Wireless communication is a cornerstone of modern digital infrastructure, yet no existing technology can simultaneously deliver long range, high data rates, ultrawide bandwidth, and energy efficiency. Short-range protocols such as UWB achieve high speed but cannot reach long distances, while long-range standards such as LoRa offer excellent reach but remain fundamentally limited to kilobit-per-second data rates due to the restricted tuning speed of CMOS local oscillators. As global data demands surge across IoT, industrial monitoring, logistics, and smart-infrastructure applications, this capability gap is becoming increasingly limiting.
LoRaSpin aims to close this gap by translating recent breakthroughs in spintronic nano-oscillators—developed within the ERC Advanced Grant TOPSPIN—into a new class of long-range, high-data-rate CSS communication technology. Vortex-based STNOs and mutually synchronized SHNO arrays offer uniquely fast, wideband, and energy-efficient frequency modulation, enabling chirp rates and bandwidths far beyond what CMOS can achieve. Preliminary results already demonstrate orders-of-magnitude faster CSS transmission than commercial LoRa.
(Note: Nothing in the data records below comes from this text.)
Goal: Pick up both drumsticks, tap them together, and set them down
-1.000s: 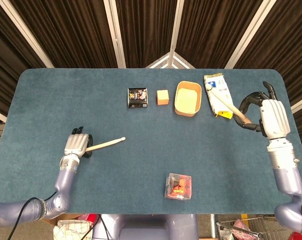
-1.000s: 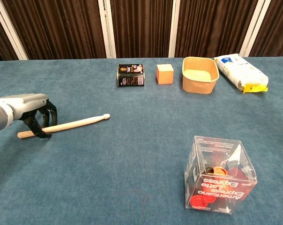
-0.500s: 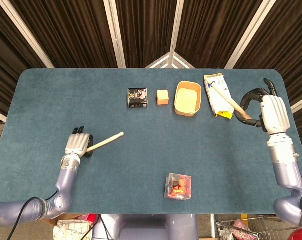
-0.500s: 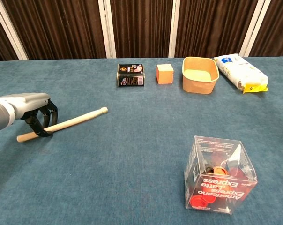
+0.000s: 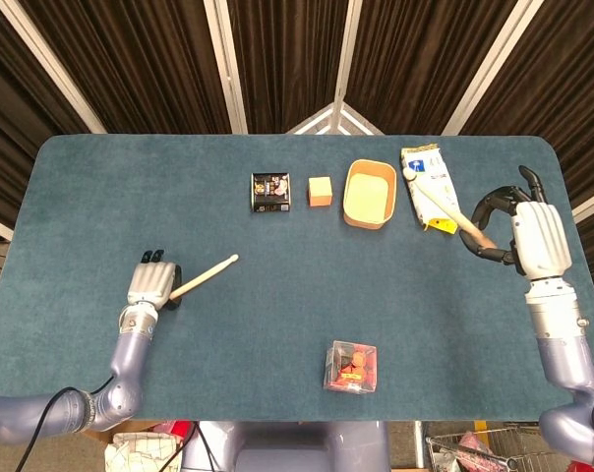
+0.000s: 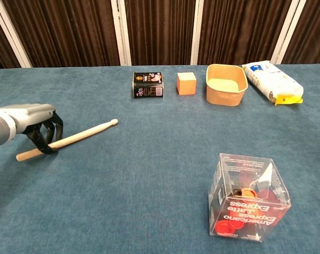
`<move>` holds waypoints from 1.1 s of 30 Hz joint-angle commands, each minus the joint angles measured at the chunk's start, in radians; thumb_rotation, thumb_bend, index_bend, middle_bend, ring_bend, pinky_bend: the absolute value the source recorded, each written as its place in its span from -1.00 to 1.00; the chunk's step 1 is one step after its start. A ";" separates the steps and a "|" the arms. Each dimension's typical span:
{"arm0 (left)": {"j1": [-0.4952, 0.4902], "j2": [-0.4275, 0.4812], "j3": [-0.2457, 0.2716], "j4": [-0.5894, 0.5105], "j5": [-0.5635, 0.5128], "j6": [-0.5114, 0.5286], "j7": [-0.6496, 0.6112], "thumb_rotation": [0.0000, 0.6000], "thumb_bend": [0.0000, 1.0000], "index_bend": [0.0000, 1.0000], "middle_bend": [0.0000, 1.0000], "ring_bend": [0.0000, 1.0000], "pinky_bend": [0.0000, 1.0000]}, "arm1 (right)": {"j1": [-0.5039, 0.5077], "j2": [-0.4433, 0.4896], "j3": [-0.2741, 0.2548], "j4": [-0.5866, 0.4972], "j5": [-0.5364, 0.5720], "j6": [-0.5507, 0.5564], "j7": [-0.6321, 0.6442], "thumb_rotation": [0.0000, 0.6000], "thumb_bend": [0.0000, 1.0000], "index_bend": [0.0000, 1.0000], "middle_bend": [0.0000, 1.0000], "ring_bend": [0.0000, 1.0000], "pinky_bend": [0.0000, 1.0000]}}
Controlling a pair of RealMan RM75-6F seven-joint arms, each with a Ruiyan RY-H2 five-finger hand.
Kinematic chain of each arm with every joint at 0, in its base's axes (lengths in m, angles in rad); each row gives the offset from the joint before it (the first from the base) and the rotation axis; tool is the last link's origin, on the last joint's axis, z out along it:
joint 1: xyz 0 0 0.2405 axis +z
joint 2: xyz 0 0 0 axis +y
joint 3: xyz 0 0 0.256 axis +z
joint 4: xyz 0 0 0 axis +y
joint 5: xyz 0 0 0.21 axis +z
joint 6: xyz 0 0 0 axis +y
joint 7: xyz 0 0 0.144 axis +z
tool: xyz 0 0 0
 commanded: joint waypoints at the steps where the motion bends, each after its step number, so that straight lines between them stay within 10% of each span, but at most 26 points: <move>1: 0.008 0.013 -0.003 -0.013 0.019 0.013 -0.013 1.00 -0.08 0.12 0.22 -0.85 -1.00 | 0.003 -0.005 0.000 -0.006 0.001 0.000 -0.008 1.00 -0.10 0.49 0.35 -0.29 -1.00; 10: 0.053 0.080 0.008 -0.054 0.178 0.048 -0.123 1.00 -0.06 0.13 0.22 -0.82 -1.00 | 0.027 -0.008 0.014 0.008 0.011 -0.025 -0.004 1.00 -0.10 0.50 0.35 -0.27 -1.00; 33: 0.169 0.266 0.117 -0.027 1.068 0.311 -0.829 1.00 -0.07 0.11 0.19 -0.80 -1.00 | 0.247 -0.215 0.078 0.190 0.085 -0.195 -0.024 1.00 -0.09 0.50 0.36 -0.26 -1.00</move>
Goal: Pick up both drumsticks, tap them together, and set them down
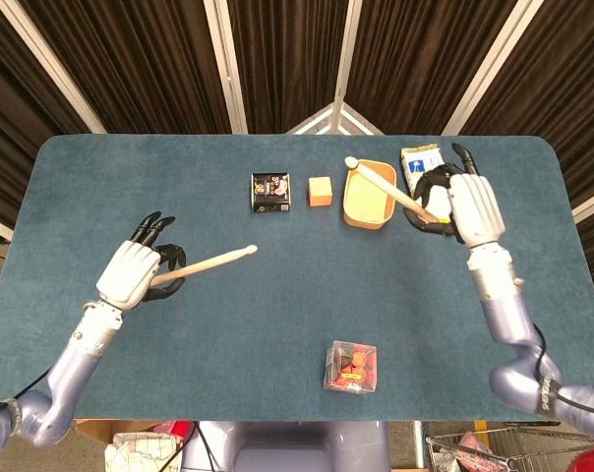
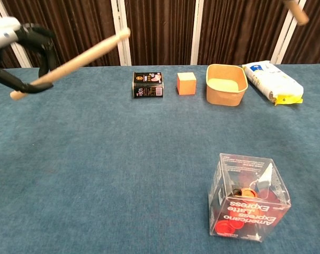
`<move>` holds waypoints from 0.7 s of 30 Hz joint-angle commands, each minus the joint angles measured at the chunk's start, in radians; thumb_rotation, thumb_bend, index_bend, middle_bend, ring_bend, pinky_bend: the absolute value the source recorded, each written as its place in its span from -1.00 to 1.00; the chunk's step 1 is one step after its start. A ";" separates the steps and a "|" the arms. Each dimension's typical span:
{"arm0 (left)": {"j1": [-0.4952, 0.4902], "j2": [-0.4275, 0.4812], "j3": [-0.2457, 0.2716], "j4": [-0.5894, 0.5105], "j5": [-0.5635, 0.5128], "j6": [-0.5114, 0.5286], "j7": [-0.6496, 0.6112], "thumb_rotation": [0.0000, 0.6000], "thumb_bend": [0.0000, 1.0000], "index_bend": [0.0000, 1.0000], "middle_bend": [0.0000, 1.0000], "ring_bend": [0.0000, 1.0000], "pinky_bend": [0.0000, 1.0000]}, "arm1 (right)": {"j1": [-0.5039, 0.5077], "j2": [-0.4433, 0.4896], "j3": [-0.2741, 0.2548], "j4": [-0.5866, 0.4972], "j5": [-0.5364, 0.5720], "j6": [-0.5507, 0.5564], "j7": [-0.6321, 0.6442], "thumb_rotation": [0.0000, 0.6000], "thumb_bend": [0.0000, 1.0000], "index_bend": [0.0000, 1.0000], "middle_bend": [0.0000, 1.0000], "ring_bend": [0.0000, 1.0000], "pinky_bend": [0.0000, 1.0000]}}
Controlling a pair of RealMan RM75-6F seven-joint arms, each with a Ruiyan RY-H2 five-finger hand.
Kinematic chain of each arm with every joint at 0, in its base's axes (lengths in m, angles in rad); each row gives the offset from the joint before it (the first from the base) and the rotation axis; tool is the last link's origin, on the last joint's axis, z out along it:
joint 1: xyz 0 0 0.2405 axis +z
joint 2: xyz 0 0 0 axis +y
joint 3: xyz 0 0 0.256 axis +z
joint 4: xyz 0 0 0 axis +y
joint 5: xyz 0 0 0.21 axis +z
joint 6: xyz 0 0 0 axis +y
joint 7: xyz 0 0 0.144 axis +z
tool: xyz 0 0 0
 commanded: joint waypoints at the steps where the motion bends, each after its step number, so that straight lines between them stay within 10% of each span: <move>1: 0.010 0.014 0.007 0.012 0.102 0.077 -0.072 1.00 -0.07 0.11 0.19 -0.80 -1.00 | 0.045 -0.035 0.013 0.028 0.025 -0.041 -0.022 1.00 -0.09 0.50 0.36 -0.26 -1.00; 21: -0.039 -0.039 -0.110 -0.040 0.037 0.006 -0.089 1.00 -0.09 0.13 0.22 -0.77 -1.00 | 0.048 -0.057 -0.049 -0.103 0.029 0.026 -0.257 1.00 -0.09 0.50 0.36 -0.26 -1.00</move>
The primary objective of LoRaSpin is to build and validate a tabletop demonstrator that showcases the performance potential of STNO/SHNO-based chirp spread spectrum communication. Alongside this, the project will benchmark the technology, evaluate market and end-user needs, shape the IPR landscape, and prepare a pathway toward a future CMOS-integrated communication block.
By delivering compelling evidence of a spintronic alternative to conventional wireless local oscillators, LoRaSpin aims to unlock a new generation of long-range, high-rate, energy-efficient communication systems with broad industrial and societal impact.